WHAT TO PRODUCE:
Your answer should consist of every line in the records that holds "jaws".
━━━━━━
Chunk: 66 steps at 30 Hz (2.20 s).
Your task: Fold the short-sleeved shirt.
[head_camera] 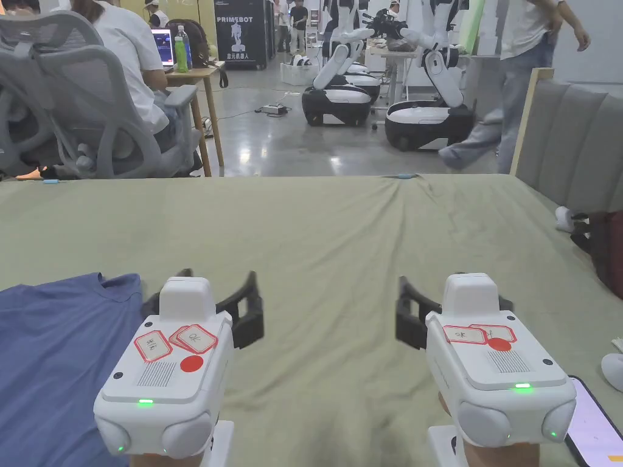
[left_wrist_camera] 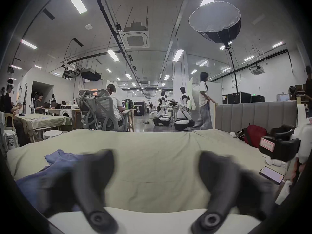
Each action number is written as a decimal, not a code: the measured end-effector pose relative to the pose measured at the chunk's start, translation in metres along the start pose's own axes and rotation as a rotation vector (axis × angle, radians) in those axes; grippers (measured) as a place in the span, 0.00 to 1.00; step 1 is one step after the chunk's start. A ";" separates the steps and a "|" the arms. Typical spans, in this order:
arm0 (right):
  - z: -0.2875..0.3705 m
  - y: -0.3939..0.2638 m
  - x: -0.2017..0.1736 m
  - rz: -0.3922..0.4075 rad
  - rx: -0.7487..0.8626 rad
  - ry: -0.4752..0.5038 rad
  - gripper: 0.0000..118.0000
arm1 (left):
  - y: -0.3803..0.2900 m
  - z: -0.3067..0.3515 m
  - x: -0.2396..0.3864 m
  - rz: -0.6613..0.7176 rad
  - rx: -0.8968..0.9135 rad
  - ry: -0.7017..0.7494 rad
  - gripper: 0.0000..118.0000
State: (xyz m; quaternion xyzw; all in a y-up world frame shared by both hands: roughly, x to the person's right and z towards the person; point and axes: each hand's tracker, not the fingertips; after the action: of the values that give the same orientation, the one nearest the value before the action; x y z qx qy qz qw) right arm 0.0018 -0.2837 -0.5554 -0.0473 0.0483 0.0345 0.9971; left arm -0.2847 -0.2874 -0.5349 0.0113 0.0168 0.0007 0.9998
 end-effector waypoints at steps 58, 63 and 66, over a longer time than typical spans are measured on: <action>-0.111 -0.031 -0.199 0.084 -0.128 0.424 0.01 | -0.109 -0.264 -0.265 0.059 -0.873 0.254 0.60; -0.110 -0.039 -0.199 0.076 -0.154 0.431 0.01 | -0.098 -0.255 -0.279 0.116 -0.828 0.288 0.04; -0.106 -0.041 -0.194 0.071 -0.161 0.428 0.01 | -0.088 -0.254 -0.283 0.126 -0.800 0.255 0.04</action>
State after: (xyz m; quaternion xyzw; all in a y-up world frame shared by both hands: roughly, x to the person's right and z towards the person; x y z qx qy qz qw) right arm -0.1981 -0.3472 -0.6377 -0.1314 0.2575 0.0625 0.9553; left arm -0.5755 -0.3700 -0.7807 -0.3768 0.1380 0.0699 0.9133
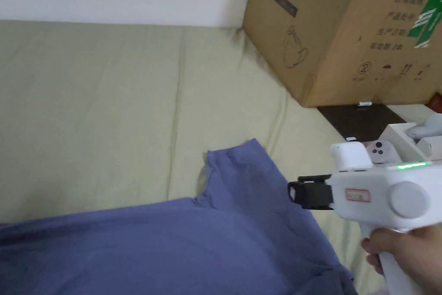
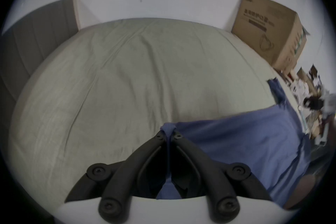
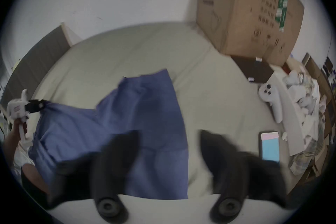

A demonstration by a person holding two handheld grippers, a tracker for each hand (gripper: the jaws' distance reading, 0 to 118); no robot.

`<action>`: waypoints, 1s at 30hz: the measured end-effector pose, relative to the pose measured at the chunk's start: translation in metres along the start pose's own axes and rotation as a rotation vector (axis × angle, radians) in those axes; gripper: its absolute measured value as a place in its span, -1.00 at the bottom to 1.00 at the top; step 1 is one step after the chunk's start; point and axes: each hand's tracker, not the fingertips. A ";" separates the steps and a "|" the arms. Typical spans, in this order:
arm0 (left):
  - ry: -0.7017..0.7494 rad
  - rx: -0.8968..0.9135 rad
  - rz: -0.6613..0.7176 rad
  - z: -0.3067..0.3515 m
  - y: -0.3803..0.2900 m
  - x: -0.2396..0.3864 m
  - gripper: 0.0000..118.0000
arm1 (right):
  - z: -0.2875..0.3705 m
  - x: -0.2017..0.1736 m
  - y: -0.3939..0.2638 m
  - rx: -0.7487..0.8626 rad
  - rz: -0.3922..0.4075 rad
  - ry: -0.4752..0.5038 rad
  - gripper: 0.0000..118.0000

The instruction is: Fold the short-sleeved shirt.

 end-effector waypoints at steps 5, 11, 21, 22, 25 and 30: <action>0.033 0.005 -0.132 0.013 -0.001 0.021 -0.96 | -0.058 0.009 0.006 -0.211 -0.077 0.055 0.64; 0.013 0.010 -0.101 0.026 0.006 0.017 -0.96 | -0.045 -0.006 0.000 -0.208 -0.050 0.071 -0.98; 0.001 0.140 -0.113 0.072 0.062 0.019 -0.96 | 0.029 -0.037 0.061 0.072 0.078 0.040 -0.98; -0.002 0.159 -0.117 0.078 0.065 0.022 -0.96 | 0.038 -0.038 0.066 0.090 0.075 0.049 -0.98; -0.005 0.199 -0.127 0.095 0.075 0.026 -0.96 | 0.055 -0.039 0.082 0.141 0.109 0.018 -0.98; -0.022 0.229 -0.129 0.125 0.080 0.030 -0.96 | 0.088 -0.033 0.087 0.196 0.065 0.049 -0.98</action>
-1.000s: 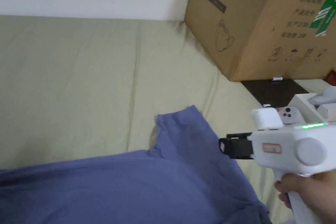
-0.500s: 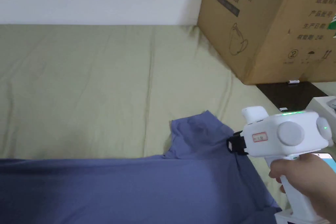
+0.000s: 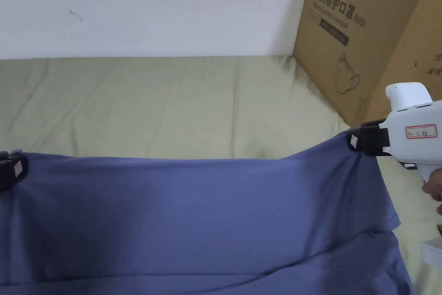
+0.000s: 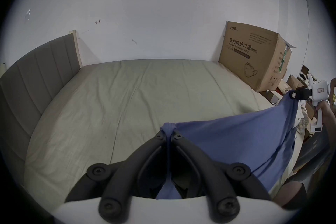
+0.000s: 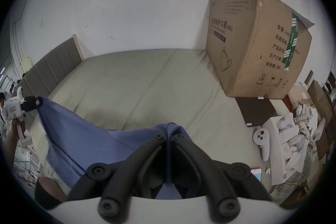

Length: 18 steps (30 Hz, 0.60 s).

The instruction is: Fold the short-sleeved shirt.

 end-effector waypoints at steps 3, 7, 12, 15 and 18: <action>-0.007 -0.013 -0.040 0.016 -0.013 0.005 -0.96 | 0.023 -0.007 -0.017 -0.041 0.018 0.035 -0.98; -0.070 -0.091 0.003 0.050 -0.054 0.019 -0.96 | 0.057 -0.012 -0.073 -0.081 0.058 0.054 -0.98; -0.087 -0.246 0.034 0.052 -0.135 -0.012 -0.96 | 0.076 -0.025 -0.161 -0.163 0.078 0.076 -0.98; -0.082 -0.361 0.097 0.048 -0.184 -0.011 -0.91 | 0.060 -0.027 -0.212 -0.263 0.073 0.031 -0.97; -0.078 -0.374 0.129 0.040 -0.224 -0.015 -0.61 | 0.030 -0.004 -0.263 -0.225 0.032 -0.049 -0.36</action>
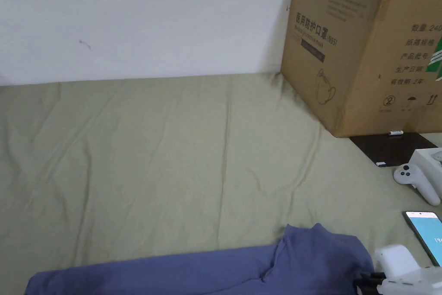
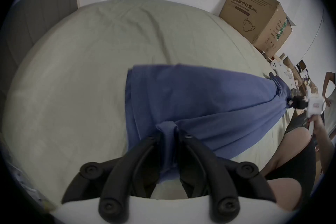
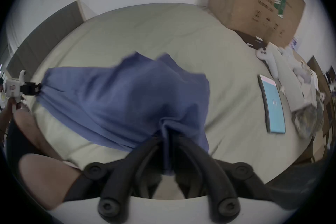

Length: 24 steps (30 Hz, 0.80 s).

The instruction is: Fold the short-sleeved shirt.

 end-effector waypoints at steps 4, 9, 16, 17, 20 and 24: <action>-0.069 0.159 0.144 0.031 -0.019 -0.002 -0.12 | 0.030 0.001 -0.025 0.060 -0.144 -0.130 0.53; -0.105 0.278 0.092 0.109 -0.038 0.018 -0.06 | 0.131 -0.028 -0.053 0.375 -0.142 -0.034 0.73; -0.258 0.340 0.220 0.148 -0.041 0.000 -0.99 | 0.193 -0.080 -0.042 0.493 -0.111 0.070 -1.00; -0.281 0.332 0.195 0.143 -0.036 -0.009 -0.99 | 0.195 -0.085 -0.037 0.491 -0.094 0.060 -1.00; -0.561 0.347 0.264 0.112 -0.011 -0.061 -0.89 | 0.200 -0.101 -0.018 0.486 -0.019 0.080 -1.00; -0.588 0.067 0.438 0.044 0.029 -0.110 1.00 | 0.201 -0.114 -0.004 0.490 -0.006 0.113 -1.00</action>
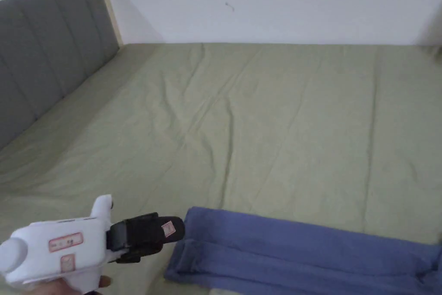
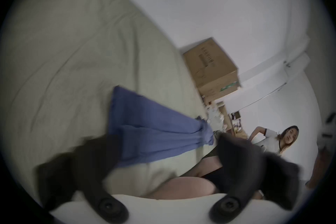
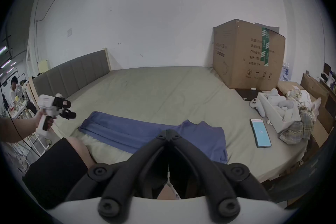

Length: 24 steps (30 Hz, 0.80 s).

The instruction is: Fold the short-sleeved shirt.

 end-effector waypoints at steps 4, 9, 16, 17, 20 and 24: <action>0.076 -0.059 -0.036 -0.038 0.024 -0.027 0.96 | -0.008 -0.008 0.004 -0.010 0.006 0.008 -1.00; -0.004 -0.087 0.004 -0.075 0.035 -0.044 1.00 | -0.020 -0.016 0.011 -0.052 0.014 0.008 -1.00; 0.164 -0.192 -0.183 -0.123 0.024 -0.009 -0.90 | -0.030 -0.029 0.024 -0.031 -0.041 0.065 -1.00; 0.179 -0.179 -0.172 -0.129 0.022 -0.009 -0.92 | -0.030 -0.033 0.027 -0.023 -0.039 0.069 -1.00; 0.105 -0.166 -0.117 -0.118 0.022 -0.007 -0.92 | -0.027 -0.041 0.032 -0.004 0.005 0.092 -1.00; 0.161 -0.147 -0.148 -0.077 0.035 -0.006 -0.92 | -0.021 -0.047 0.035 0.009 0.021 0.111 -1.00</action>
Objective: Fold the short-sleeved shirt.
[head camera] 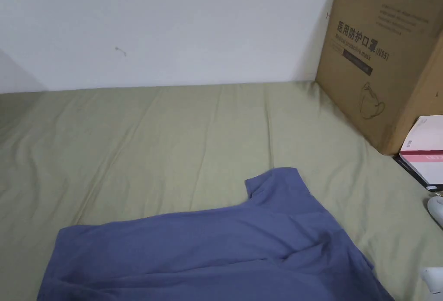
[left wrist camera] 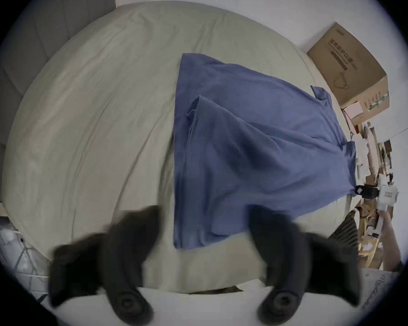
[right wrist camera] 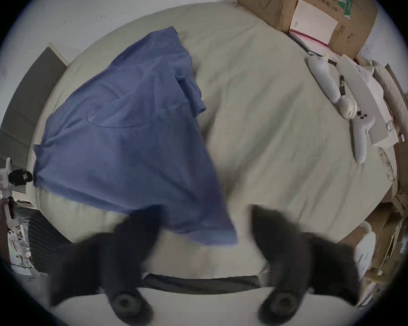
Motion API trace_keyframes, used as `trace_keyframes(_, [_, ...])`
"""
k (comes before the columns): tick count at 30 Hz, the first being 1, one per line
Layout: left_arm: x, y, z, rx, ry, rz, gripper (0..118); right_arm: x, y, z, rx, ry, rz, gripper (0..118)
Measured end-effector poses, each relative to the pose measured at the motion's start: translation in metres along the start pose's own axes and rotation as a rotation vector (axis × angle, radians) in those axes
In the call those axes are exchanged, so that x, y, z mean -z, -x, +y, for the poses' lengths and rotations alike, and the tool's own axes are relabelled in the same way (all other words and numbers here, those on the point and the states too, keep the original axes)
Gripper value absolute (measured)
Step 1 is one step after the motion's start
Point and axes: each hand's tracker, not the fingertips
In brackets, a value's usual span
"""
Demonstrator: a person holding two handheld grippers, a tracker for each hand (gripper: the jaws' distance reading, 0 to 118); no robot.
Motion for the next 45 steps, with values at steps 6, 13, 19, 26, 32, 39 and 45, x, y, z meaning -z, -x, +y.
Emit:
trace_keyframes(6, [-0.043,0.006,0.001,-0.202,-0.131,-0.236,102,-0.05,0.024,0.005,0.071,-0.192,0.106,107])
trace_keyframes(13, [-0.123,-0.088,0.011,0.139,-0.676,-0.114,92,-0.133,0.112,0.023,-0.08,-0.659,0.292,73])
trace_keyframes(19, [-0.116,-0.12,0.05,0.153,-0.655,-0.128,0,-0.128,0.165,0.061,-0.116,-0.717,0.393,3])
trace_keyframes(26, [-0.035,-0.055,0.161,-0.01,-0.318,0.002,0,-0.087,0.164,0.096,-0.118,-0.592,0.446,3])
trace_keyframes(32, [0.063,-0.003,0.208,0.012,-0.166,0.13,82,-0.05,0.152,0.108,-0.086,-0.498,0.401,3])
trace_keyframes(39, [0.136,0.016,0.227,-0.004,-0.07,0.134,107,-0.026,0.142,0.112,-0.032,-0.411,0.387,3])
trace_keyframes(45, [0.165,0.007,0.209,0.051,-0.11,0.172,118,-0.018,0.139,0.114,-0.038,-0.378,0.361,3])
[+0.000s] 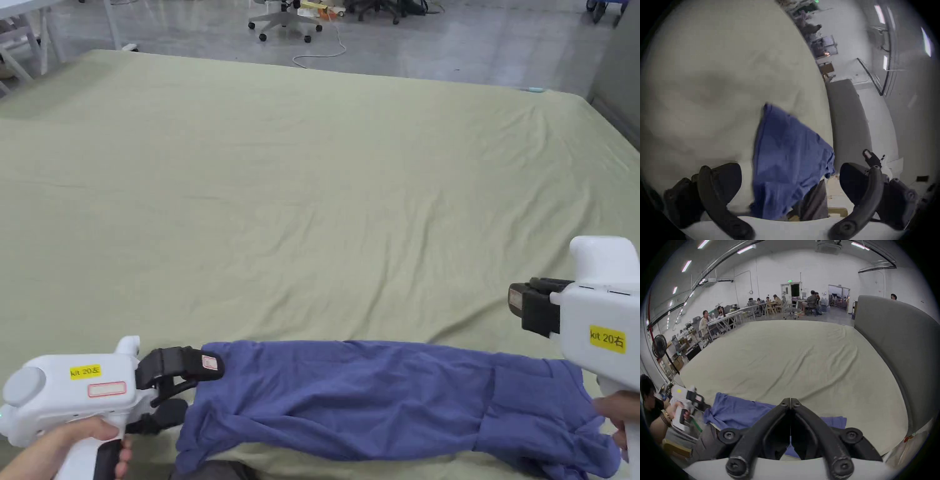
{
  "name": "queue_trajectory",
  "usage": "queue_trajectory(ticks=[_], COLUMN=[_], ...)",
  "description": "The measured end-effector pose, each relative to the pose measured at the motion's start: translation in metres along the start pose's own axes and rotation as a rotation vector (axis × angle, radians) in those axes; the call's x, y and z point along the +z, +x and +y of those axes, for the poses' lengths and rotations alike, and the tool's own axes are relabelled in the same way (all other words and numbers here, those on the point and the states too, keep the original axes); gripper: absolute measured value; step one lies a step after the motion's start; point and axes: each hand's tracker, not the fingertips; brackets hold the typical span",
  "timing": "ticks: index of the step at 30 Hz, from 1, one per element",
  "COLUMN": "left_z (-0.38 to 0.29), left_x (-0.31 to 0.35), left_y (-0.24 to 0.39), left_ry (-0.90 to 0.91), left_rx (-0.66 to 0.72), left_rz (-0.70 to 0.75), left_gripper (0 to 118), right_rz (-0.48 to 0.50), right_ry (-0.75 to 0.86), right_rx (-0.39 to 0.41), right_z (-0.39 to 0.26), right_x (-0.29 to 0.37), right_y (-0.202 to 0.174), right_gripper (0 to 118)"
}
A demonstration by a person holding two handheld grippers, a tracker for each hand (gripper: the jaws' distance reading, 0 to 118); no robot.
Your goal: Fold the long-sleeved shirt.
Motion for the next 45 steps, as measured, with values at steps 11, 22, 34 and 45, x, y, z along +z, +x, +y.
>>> queue_trajectory(ticks=[11, 22, 34, 45], left_z=[0.022, 0.043, 0.04, -0.041], left_x=[-0.095, 0.035, 0.075, -0.161], left_y=[0.047, 0.065, 0.105, 0.258], left_ry=[-0.08, 0.113, 0.11, -0.288], left_rx=[-0.308, -0.334, -0.276, -0.477], left_rz=[0.167, 0.177, 0.137, -0.071], left_gripper=[4, 3, 3, 3], right_rz=[0.011, 0.021, 0.042, 0.026], right_ry=[-0.001, -0.016, -0.025, 0.02], right_rx=[-0.027, -0.08, -0.082, -0.131], right_z=[-0.015, -0.023, -0.028, -0.041], right_x=[0.012, 0.014, 0.012, 0.028], right_y=[-0.013, -0.003, -0.002, 0.023], right_gripper=[0, 0, 0, 0])
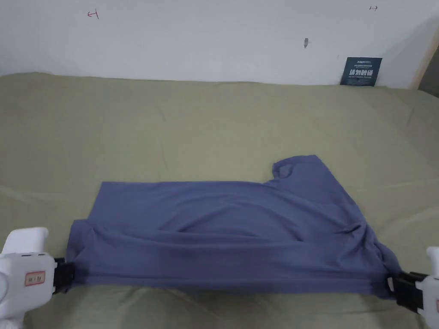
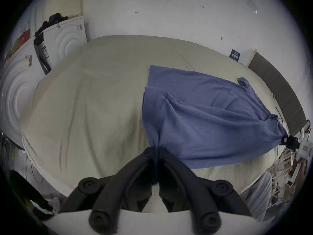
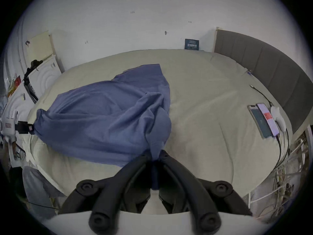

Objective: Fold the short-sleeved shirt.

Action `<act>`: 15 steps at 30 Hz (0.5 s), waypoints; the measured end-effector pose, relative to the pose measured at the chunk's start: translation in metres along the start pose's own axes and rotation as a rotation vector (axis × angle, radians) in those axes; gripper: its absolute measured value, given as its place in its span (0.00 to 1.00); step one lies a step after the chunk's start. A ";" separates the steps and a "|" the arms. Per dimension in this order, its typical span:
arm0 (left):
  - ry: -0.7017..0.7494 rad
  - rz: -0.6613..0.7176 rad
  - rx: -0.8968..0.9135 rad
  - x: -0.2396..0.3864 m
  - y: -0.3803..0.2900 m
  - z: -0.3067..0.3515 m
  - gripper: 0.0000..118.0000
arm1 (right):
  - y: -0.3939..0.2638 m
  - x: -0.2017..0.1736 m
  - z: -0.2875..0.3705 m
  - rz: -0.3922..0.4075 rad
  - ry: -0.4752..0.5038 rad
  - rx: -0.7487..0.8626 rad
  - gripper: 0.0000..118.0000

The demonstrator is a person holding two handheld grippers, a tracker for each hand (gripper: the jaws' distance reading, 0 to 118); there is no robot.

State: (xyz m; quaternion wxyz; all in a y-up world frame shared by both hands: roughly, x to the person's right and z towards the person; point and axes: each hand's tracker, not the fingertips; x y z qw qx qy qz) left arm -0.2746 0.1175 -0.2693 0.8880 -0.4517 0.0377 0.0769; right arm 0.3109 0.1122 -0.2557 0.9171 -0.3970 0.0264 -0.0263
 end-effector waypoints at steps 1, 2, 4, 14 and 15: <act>-0.005 0.022 -0.011 -0.003 -0.007 0.003 0.05 | -0.007 0.001 0.003 -0.008 0.002 -0.002 0.06; -0.015 0.033 -0.012 -0.004 -0.012 0.006 0.05 | -0.013 0.002 0.006 -0.014 0.004 -0.006 0.06; -0.008 0.022 -0.020 -0.004 -0.022 0.011 0.05 | -0.022 0.002 0.010 -0.021 0.008 -0.019 0.06; 0.039 -0.013 0.076 -0.004 -0.012 0.006 1.00 | -0.013 0.004 0.012 -0.071 -0.018 0.081 0.95; 0.052 -0.015 0.127 -0.004 -0.006 0.009 1.00 | -0.002 0.004 0.008 -0.067 -0.019 0.057 0.94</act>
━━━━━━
TASK SOLUTION:
A demonstration by a person holding two handheld grippers, a tracker for each hand (gripper: the jaws' distance reading, 0 to 118); no robot.
Demonstrator: a person holding two handheld grippers, a tracker for each hand (gripper: the jaws' distance reading, 0 to 118); no robot.
A demonstration by a person holding two handheld grippers, a tracker for each hand (gripper: the jaws' distance reading, 0 to 118); no robot.
The demonstrator is a person holding two handheld grippers, a tracker for each hand (gripper: the jaws' distance reading, 0 to 118); there is no robot.

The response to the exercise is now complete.